A photograph of Sara Taylor's The Lauras

We all know that ‘don’t judge a book by its cover’ rarely works, but today I want to look further into the effects of this, what it means in actuality.

This post has been brewing in my mind for a while because the action behind it is something that’s often happening but not always noticeable, subconscious – the way a book’s cover informs and affects your reading of the book, particularly, I think, in the case of hardbacks where you can see the edges of the flaps.

It was Sunjeev Sahota’s The Year Of The Runaways that first alerted me to this concept. The book is rather depressing, it’s depressing in its content and I personally found it not too great a book, but I wondered how much the cover of it – the yellow and burnt orange, the autumnal leaves, the murky brown background – was affecting the overall atmosphere of it for me. Because I don’t expect Sahota had the cover, designed later by someone else, in mind whilst he wrote the book.

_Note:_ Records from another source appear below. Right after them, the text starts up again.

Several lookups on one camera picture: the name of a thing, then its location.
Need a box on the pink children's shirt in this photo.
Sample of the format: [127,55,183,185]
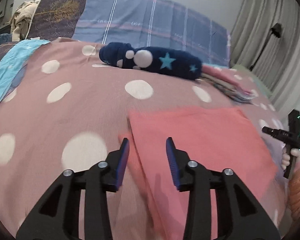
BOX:
[120,107,277,239]

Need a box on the stack of folded patterned clothes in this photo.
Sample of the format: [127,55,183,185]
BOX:
[200,73,256,104]

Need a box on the beige crumpled clothes pile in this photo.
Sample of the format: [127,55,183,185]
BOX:
[10,0,40,42]

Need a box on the right hand white glove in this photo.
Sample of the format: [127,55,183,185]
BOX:
[281,147,300,172]

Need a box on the grey pleated curtain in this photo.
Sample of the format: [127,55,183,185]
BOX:
[230,0,300,124]

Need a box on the green pillow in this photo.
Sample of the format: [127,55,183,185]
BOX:
[231,64,272,98]

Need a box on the pink polka dot duvet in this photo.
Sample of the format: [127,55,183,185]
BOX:
[0,39,287,239]

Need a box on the pink folded garment on stack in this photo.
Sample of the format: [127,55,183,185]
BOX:
[202,64,252,94]

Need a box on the black floor lamp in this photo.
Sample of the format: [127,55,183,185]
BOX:
[249,23,283,72]

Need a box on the navy star plush garment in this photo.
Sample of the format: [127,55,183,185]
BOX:
[99,42,202,80]

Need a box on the blue plaid pillow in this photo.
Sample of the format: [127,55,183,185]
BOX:
[73,0,230,67]

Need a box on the dark tree print pillow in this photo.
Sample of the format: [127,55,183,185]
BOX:
[26,0,86,41]

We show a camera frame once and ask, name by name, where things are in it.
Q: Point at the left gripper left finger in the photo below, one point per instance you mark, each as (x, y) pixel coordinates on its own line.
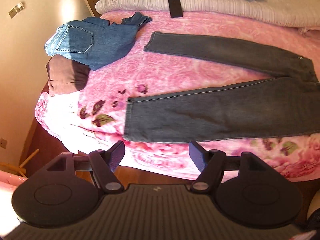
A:
(92, 172)

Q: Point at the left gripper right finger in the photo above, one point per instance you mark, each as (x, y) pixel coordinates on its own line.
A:
(214, 163)

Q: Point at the dark grey jeans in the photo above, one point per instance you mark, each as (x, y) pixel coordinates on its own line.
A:
(284, 105)

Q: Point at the pink rose blanket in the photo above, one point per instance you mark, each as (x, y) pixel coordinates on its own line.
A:
(94, 117)

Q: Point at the wooden stick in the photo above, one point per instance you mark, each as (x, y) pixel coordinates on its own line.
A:
(20, 169)

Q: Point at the brown garment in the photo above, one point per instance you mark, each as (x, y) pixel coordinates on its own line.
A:
(66, 76)

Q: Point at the blue denim jeans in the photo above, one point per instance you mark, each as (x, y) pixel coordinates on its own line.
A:
(94, 41)

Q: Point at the black smartphone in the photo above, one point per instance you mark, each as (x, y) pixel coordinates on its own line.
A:
(175, 8)

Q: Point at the striped lilac duvet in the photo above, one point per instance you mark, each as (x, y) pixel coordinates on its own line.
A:
(286, 13)

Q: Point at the low wall socket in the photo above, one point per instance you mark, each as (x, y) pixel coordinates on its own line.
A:
(3, 143)

Certainly the colours and the slight wishy-washy nature of the brownness fit the content but did it not make the book seem even more dark and dirty than it was? A fitting visual but somehow depressing on a literary enjoyment level – it wasn’t the concept or theme of the book that made it a long read for me and there was something else going on other than the plotting issues (those did make it long).

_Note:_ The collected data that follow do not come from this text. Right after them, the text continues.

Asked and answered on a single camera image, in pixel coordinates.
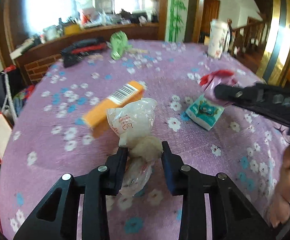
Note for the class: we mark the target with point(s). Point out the right hand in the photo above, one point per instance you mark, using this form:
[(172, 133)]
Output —
[(279, 211)]

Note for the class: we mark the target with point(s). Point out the red pink wrapper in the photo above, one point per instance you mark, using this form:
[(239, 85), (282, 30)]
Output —
[(219, 77)]

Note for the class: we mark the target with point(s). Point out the orange medicine box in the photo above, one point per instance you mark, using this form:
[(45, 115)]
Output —
[(96, 118)]

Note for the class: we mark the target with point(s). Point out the teal tissue packet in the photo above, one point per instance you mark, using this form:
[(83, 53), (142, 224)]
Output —
[(204, 112)]

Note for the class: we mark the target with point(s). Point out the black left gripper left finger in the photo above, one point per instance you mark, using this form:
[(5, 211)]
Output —
[(56, 215)]

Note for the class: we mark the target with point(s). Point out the clear plastic bag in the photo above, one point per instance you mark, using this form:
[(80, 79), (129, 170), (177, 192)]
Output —
[(133, 124)]

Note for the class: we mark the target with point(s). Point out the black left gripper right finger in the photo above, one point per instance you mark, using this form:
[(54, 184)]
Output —
[(211, 203)]

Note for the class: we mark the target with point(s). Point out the black red tool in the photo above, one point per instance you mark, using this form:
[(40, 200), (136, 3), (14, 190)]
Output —
[(74, 53)]

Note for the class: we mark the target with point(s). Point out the purple floral tablecloth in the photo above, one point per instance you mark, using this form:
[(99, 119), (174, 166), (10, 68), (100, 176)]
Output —
[(50, 138)]

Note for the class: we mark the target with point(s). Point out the black bag with rope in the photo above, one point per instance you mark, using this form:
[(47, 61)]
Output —
[(11, 83)]

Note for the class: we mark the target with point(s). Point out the green crumpled cloth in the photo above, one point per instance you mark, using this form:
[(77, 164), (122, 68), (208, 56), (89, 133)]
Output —
[(119, 44)]

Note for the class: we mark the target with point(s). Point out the white paper coffee cup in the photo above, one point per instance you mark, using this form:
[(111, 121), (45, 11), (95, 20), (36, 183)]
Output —
[(218, 39)]

I wonder if I’d have enjoyed the reading experience more if mine had been the lighter coloured paperback edition.

This leads me to colour choice. Colour choice can have a big affect though with modernity has come jazzy covers and with jazzy covers more expression (compared to standard old works, for example, where the books look mature but not very appealing). Colour is pretty subjective – one’s ‘reminds me of the ocean and I love sailing’ might be another’s ‘my old school uniform, yuck!’ I think the way people often like to shelve their books by colour shows a bit of this interest we have in them.

(I got to thinking about colour and the notion to write this post when reading Sara Taylor’s latest, The Lauras. It sports a fun, map-filled, cover that also evokes scrapbook paper sets and pin boards but the resounding colour of it, blue, well, it corresponds to a road trip to me, the shade of blue, the way I can see Florida and the ocean in it. If it had been brown, to use the Sahota example, would I have found it more sophisticated than fun?)

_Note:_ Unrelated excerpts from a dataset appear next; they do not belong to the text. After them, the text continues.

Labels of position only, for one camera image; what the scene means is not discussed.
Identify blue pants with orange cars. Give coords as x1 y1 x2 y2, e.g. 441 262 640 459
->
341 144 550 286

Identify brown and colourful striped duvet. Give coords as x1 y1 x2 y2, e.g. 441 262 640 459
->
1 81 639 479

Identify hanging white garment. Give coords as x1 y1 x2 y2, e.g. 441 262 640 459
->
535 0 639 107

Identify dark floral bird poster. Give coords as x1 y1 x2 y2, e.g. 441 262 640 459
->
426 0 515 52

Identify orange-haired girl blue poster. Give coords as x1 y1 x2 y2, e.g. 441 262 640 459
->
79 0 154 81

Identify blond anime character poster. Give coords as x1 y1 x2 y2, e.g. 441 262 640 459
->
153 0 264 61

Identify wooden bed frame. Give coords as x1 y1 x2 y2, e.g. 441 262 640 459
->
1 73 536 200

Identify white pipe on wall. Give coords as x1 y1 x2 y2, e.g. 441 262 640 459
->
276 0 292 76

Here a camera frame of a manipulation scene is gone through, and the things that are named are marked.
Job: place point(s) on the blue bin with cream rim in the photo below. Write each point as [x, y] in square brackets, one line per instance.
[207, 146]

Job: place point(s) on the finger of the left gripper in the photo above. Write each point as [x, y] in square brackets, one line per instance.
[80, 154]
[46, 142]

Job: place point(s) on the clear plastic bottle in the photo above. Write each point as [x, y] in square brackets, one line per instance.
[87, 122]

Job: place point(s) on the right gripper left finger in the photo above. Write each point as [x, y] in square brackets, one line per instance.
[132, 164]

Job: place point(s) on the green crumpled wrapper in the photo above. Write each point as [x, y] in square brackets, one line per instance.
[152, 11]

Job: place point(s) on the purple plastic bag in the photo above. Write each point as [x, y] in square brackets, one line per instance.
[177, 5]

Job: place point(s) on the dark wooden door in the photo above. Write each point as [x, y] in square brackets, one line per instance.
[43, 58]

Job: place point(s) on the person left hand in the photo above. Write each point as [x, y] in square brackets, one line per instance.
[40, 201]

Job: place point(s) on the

Another thing I’ve been thinking about is associated with this – the way colour is part and parcel of your reading experience can mean that if you read the book again using another edition, whilst the story is obviously the same you are having a new experience of it, physically. Your current age may be a factor, but I reckon if you read a book twice over, once then a second time immediately following the first, with two different editions, those two times would seem different. The second may even seem wrong. In this way font choice also holds sway.

I’ll have to look into those last two factors in greater detail sometime.

Have you found this connection between reading and book cover in your own experiences? What colours draw you in?

 
 

bookertalk

September 28, 2016, 1:08 pm

The cover certainly does have an impact on me. If I see something that has a ‘sloppy romantic’ colour palette and comes with a pic of a woman looking moodingly into the distance I put it down straight away regardless of the blurb

Jeanne

September 28, 2016, 1:53 pm

Maybe because a friend of mine who is a SF author told me years ago that the cover art on her books had nothing to do with her books (and that she didn’t even have veto power for some of the more repellent designs), I just don’t pay a lot of attention to the cover of a book.

Vishy

September 28, 2016, 4:39 pm

Wonderful post, Charlie! I agree that the cover definitely has an impact on our reading experience. When I was younger, I used to like colourful covers, but these days, though I appreciate colourful covers, sometimes I like the simple ones. Recently I got a series of classics reissued by Penguin and the reason I got them was that the covers were simple, there were no introductions and footnotes, just a five line introduction to the writer and then the book itself. I liked the fact that I was here and the book was in my hand and there was no barrier between us, things which were not really necessary. I don’t know when I became this minimalistic reader.

jessicabookworm

September 28, 2016, 5:28 pm

Shallow though it is, I am always drawn to covers with my favourite colour purple on! I don’t think the cover has ever affected my experience of the story, but I have noticed that sometimes the cover gives me one impression and then the story isn’t quite what I was expecting.

Stefanie

September 29, 2016, 1:38 pm

I’m like BookerTalk, there are certain cover designs that completely repel me – those romance ones she describes for sure – and for a long time the “chic lit” covers with all the pink and the shoes, etc. Otherwise, for books I do pick up, the cover won’t ruin a book for me but it certainly can enhance it.

Jenny @ Reading the End

September 30, 2016, 3:03 am

I don’t thiiiiiink that the cover of a book ends up having much of an impact on how much I enjoy the book, but it definitely has an impact on whether I pick a book up in the first place. A book with a discouraging cover has to really win me over with the description on the book jacket, whereas a gorgeously-jacketed book just has to do less work.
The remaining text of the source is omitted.